What the task asks ::
Return the data below exactly as given, except for the images.
(Exercise inputs begins)
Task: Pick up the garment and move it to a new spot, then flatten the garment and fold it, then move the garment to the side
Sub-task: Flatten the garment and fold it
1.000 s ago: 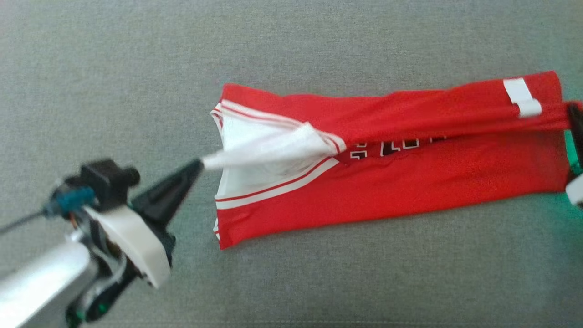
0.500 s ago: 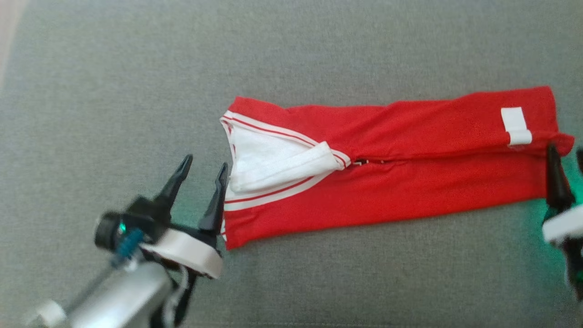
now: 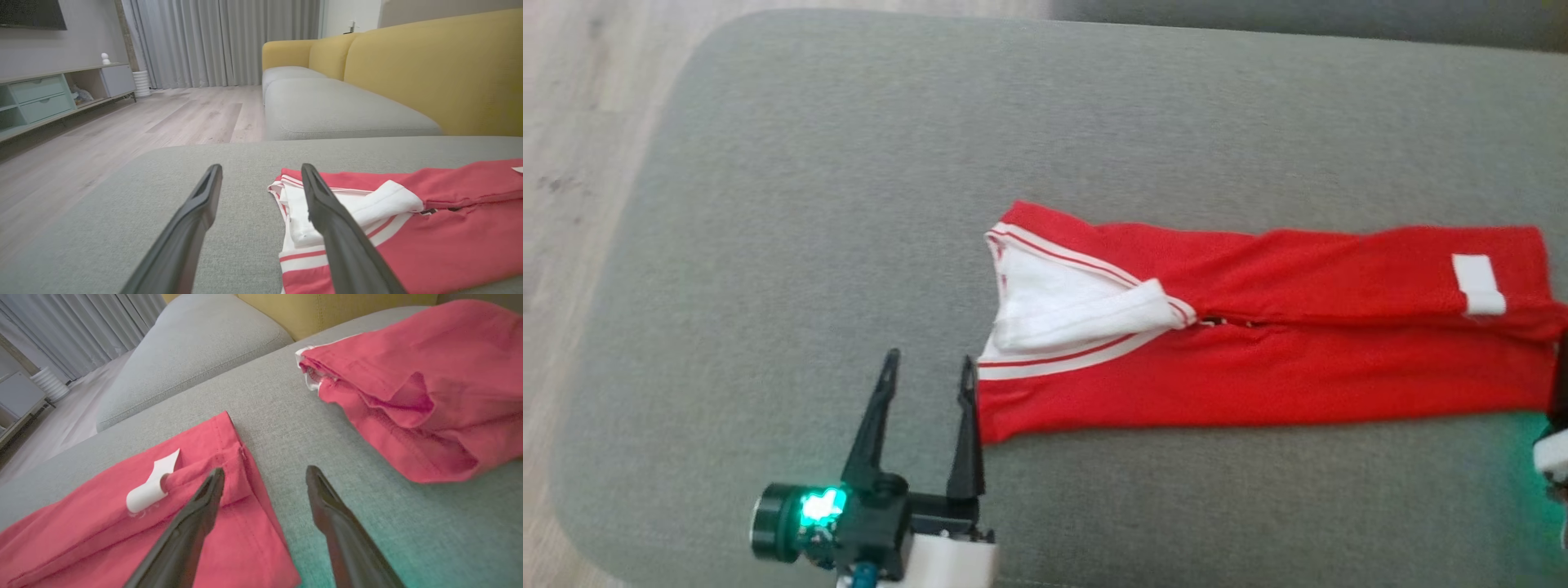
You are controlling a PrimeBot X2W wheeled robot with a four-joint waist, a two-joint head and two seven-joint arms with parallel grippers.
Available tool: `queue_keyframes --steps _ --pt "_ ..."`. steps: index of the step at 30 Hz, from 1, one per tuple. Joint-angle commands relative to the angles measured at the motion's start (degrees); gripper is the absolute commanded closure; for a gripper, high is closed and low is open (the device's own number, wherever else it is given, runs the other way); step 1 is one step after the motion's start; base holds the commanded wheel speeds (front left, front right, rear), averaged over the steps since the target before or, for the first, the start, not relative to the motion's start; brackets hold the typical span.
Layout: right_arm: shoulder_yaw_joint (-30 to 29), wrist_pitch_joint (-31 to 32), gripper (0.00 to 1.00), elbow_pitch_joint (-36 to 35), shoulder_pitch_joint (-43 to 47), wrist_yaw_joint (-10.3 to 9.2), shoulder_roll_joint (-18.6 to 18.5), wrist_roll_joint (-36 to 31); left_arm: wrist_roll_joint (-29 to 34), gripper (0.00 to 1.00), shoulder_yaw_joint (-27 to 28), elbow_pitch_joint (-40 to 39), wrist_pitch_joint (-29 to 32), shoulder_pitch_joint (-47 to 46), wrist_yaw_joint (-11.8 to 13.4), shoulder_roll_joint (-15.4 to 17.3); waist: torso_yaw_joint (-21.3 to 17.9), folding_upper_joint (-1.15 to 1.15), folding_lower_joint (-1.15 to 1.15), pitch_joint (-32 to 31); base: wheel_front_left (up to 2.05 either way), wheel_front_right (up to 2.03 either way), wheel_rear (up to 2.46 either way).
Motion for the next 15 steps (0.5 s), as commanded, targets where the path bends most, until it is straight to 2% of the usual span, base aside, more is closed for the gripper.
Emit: queue_keyframes --steps 1,2,4,13,14,15 --pt "-0.1 0.8 0.00 -0.1 -2.8 -0.04 -0.9 -1.4 1.6 0.00 2.9 -2.0 -0.4 -1.0 -0.9 -0.7 1.3 0.00 0.01 -0.2 0.00 0.00 0.00" --pt "-1.2 1.8 0.00 2.2 -4.3 -0.04 -0.5 -3.0 3.0 0.00 3.8 -1.9 -0.4 -0.4 -2.5 -1.9 1.9 0.00 0.01 0.0 0.00 0.00 0.00" --pt "-2.2 2.9 0.00 4.7 -5.7 -0.04 0.0 -4.5 4.3 0.00 4.7 -1.7 -0.4 -0.1 -3.8 -3.0 2.3 0.00 0.01 0.3 0.00 0.00 0.00" --pt "-5.3 7.8 0.00 12.6 -8.5 -0.04 2.4 -9.9 7.7 0.00 8.6 -1.4 -0.4 1.0 -7.9 -6.2 2.8 0.00 0.01 0.8 0.00 0.00 0.00" --pt "-5.1 8.1 0.23 12.7 -8.6 -0.04 3.0 -10.2 7.9 0.00 9.2 -1.4 -0.4 1.2 -8.2 -6.5 2.6 0.00 0.01 0.7 0.00 0.00 0.00" --pt "-5.1 8.1 0.63 12.5 -8.7 -0.04 3.6 -10.1 8.2 0.00 9.7 -1.3 -0.4 1.4 -8.6 -6.7 2.4 0.00 0.01 0.7 0.00 0.00 0.00"
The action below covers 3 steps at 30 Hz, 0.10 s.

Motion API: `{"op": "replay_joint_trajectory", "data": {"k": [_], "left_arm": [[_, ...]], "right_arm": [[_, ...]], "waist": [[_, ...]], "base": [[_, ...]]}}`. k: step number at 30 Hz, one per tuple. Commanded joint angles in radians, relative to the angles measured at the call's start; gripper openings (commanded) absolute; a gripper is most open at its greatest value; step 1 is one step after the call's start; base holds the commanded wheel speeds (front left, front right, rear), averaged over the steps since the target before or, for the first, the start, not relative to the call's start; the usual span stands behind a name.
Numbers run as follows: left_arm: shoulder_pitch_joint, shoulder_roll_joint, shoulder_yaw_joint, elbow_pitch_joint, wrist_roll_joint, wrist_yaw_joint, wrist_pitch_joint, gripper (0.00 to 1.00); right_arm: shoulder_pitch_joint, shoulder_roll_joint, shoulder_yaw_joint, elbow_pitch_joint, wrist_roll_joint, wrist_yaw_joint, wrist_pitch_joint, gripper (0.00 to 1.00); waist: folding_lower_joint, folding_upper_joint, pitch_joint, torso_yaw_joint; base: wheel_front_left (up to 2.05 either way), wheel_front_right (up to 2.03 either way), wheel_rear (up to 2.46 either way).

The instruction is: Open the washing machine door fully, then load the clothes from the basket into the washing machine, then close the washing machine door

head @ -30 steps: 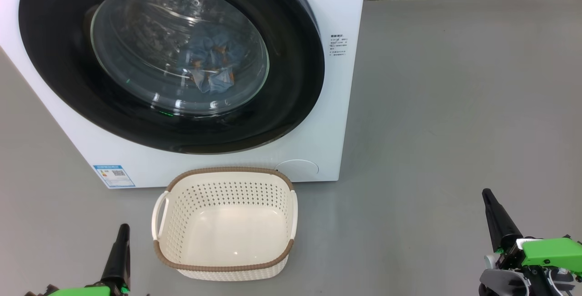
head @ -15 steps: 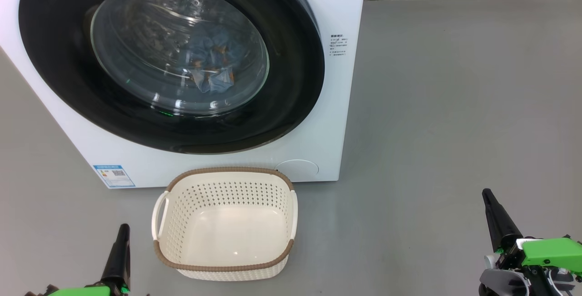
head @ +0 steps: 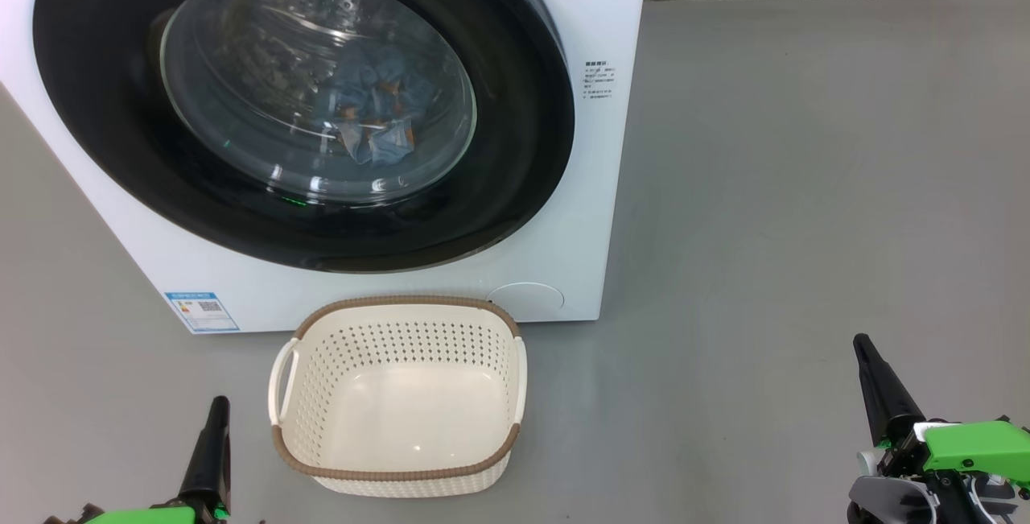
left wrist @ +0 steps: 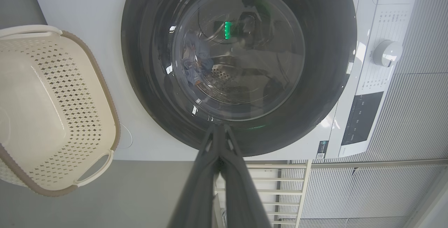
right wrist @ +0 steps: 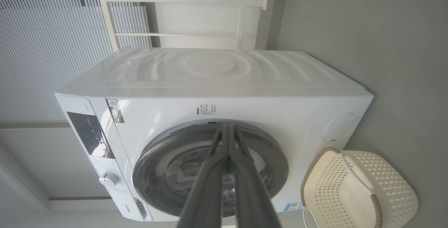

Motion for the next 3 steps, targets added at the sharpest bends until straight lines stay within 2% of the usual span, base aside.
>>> {"op": "replay_joint_trajectory", "data": {"k": [1,3], "left_arm": [[-0.041,0.009,0.033,-0.031,-0.008,-0.004,0.006,0.00],[-0.041,0.009,0.033,-0.031,-0.008,-0.004,0.006,0.00]], "right_arm": [[-0.044,-0.008,0.018,-0.029,0.002,0.003,0.005,0.00],[-0.044,-0.008,0.018,-0.029,0.002,0.003,0.005,0.00]], "waist": [[0.0000,-0.0001,0.000,0.000],[0.0000,-0.0001,0.000,0.000]], "base": [[0.00,0.00,0.00],[0.00,0.00,0.00]]}}
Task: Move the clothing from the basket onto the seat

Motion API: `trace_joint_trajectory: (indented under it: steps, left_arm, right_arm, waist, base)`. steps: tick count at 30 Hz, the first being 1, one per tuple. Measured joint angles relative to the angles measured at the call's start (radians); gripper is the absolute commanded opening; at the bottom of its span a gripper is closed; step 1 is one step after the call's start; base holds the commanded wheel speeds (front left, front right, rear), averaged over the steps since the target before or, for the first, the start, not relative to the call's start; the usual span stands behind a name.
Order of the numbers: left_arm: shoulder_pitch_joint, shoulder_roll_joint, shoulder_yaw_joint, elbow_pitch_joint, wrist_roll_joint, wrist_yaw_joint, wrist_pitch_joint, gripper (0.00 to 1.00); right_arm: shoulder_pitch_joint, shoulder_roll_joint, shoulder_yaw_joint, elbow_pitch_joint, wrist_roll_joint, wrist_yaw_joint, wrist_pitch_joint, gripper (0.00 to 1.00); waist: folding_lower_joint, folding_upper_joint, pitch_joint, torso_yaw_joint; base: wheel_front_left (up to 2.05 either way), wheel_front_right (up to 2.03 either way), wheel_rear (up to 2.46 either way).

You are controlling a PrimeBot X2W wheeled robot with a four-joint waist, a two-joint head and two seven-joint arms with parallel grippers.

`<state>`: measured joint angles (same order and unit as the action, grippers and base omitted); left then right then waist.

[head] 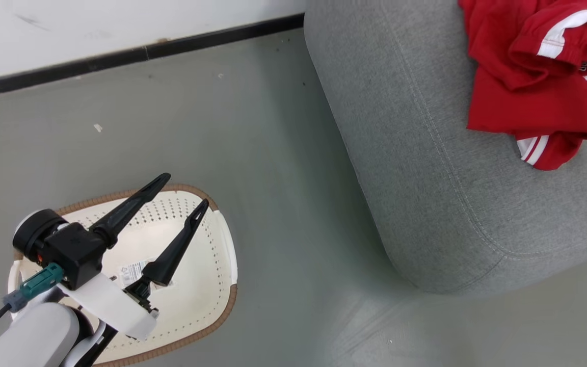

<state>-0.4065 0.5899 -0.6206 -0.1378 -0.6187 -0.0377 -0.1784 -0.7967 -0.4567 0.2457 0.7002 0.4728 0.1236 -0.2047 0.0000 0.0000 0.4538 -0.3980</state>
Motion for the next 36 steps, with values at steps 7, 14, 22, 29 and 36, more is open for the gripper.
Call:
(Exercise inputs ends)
Response to this task ::
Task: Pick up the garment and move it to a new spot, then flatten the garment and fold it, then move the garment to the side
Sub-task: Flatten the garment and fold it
1.000 s ago: 
0.500 s ago: 
now: 
You are controlling a PrimeBot X2W wheeled robot with a four-joint waist, a two-joint head and two seven-joint arms with parallel grippers.
Available tool: `queue_keyframes --steps _ --pt "_ ..."`. steps: index of the step at 30 Hz, from 1, one per tuple. Joint-angle commands relative to the angles measured at the motion's start (degrees); gripper is the absolute commanded closure; for a gripper, high is closed and low is open (the device's own number, wherever else it is given, runs the other way); step 1 is one step after the motion's start; base holds the commanded wheel speeds (front left, front right, rear), averaged over the steps since the target before or, for the first, the start, not relative to the motion's start; brackets hold the typical span.
Layout: right_arm: shoulder_yaw_joint (-30 to 29), wrist_pitch_joint (-31 to 32), gripper (0.00 to 1.00), elbow_pitch_joint (-36 to 35), shoulder_pitch_joint (-43 to 47), wrist_yaw_joint (-10.3 to 9.2), shoulder_roll_joint (-18.6 to 18.5), wrist_roll_joint (-36 to 31); left_arm: wrist_roll_joint (-29 to 34), gripper (0.00 to 1.00), shoulder_yaw_joint (-27 to 28), elbow_pitch_joint (-40 to 39), wrist_pitch_joint (-29 to 32), shoulder_pitch_joint (-47 to 46), wrist_yaw_joint (-11.8 to 13.4), shoulder_roll_joint (-15.4 to 17.3); waist: torso_yaw_joint (-21.3 to 17.9), folding_upper_joint (-1.15 to 1.15), folding_lower_joint (-1.15 to 1.15), pitch_joint (-32 to 31); base: wheel_front_left (up to 2.05 either way), wheel_front_right (up to 2.03 either way), wheel_rear (up to 2.46 either way).
Motion for the next 15 steps (0.5 s), as commanded, targets where the path bends most, until it is straight to 2% of the usual span, base aside, more is closed for the gripper.
Emit: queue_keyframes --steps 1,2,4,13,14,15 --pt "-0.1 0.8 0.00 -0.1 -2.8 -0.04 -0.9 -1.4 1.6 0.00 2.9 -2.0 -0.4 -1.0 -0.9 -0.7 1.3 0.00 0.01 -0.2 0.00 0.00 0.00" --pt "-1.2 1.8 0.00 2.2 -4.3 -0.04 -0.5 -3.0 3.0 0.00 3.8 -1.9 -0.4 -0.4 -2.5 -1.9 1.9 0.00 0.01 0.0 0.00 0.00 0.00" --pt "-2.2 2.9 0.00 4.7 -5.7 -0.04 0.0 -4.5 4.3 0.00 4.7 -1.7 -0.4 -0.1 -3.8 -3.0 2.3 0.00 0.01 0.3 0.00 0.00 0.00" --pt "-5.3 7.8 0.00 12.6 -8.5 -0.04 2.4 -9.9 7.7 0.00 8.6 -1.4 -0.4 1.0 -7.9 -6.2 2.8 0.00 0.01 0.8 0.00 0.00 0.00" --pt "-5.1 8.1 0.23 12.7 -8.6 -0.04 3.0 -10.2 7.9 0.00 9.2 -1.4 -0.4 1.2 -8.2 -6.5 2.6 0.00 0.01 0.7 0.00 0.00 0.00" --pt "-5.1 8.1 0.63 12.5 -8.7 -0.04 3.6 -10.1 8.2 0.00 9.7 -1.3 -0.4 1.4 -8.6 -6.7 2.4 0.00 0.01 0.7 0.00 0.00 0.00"
The action below covers 3 steps at 30 Hz, 0.10 s.

Motion API: `{"op": "replay_joint_trajectory", "data": {"k": [_], "left_arm": [[_, ...]], "right_arm": [[_, ...]], "waist": [[_, ...]], "base": [[_, ...]]}}`. k: step number at 30 Hz, one per tuple. Commanded joint angles in radians, relative to the angles measured at the call's start; gripper openings (commanded) absolute; a gripper is most open at its greatest value; step 1 is one step after the call's start; base holds the commanded wheel speeds (front left, front right, rear), averaged over the steps since the target before or, for the first, the start, not relative to the call's start; the usual span stands behind a name.
Numbers run as follows: left_arm: shoulder_pitch_joint, shoulder_roll_joint, shoulder_yaw_joint, elbow_pitch_joint, wrist_roll_joint, wrist_yaw_joint, wrist_pitch_joint, gripper (0.00 to 1.00); right_arm: shoulder_pitch_joint, shoulder_roll_joint, shoulder_yaw_joint, elbow_pitch_joint, wrist_roll_joint, wrist_yaw_joint, wrist_pitch_joint, gripper (0.00 to 1.00); waist: folding_lower_joint, folding_upper_joint, pitch_joint, torso_yaw_joint; base: wheel_front_left (up to 2.05 either way), wheel_front_right (up to 2.03 either way), wheel_rear (up to 2.46 either way).

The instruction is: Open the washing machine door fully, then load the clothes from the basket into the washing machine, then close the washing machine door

head @ -30 steps: 
head @ -15 steps: 
head @ +0 steps: 
left wrist @ +0 steps: 
right wrist @ +0 steps: 

Motion for the next 3 steps, targets added at the sharpest bends until straight lines stay within 2% of the usual span, base aside.
>>> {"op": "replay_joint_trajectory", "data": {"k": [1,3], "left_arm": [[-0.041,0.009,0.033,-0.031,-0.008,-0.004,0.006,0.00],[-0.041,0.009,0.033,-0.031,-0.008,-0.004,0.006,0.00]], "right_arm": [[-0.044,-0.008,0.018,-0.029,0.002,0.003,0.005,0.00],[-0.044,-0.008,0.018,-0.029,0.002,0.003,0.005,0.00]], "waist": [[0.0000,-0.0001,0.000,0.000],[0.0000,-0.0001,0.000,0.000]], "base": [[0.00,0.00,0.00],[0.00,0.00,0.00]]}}
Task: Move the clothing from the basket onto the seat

Motion API: `trace_joint_trajectory: (indented under it: steps, left_arm, right_arm, waist, base)`. steps: tick count at 30 Hz, the first being 1, one per tuple. Measured joint angles relative to the angles measured at the call's start (radians); gripper is the absolute commanded opening; at the bottom of its span a gripper is closed; step 1 is one step after the call's start; base holds the commanded wheel speeds (front left, front right, rear), averaged over the steps since the target before or, for the first, the start, not relative to the call's start; the usual span stands behind a name.
Order of the numbers: left_arm: shoulder_pitch_joint, shoulder_roll_joint, shoulder_yaw_joint, elbow_pitch_joint, wrist_roll_joint, wrist_yaw_joint, wrist_pitch_joint, gripper (0.00 to 1.00); right_arm: shoulder_pitch_joint, shoulder_roll_joint, shoulder_yaw_joint, elbow_pitch_joint, wrist_roll_joint, wrist_yaw_joint, wrist_pitch_joint, gripper (0.00 to 1.00); waist: folding_lower_joint, folding_upper_joint, pitch_joint, torso_yaw_joint; base: wheel_front_left (up to 2.05 either way), wheel_front_right (up to 2.03 either way), wheel_rear (up to 2.46 either way).

You are controlling a PrimeBot X2W wheeled robot with a four-joint waist, a two-joint head and two seven-joint arms with parallel grippers.

`<state>`: measured joint angles (same order and unit as the action, grippers and base omitted); left then right then waist.

[head] 

<state>-0.4065 0.5899 -0.6206 -0.1378 -0.6187 -0.0377 -0.1784 -0.7967 -0.4567 0.2457 0.7002 0.4728 0.1236 -0.2047 0.0000 0.0000 0.4538 -0.3980</state>
Motion for the next 36 steps, with values at steps 7, 14, 22, 29 and 36, more is open for the gripper.
Call:

The answer has been given in its entirety.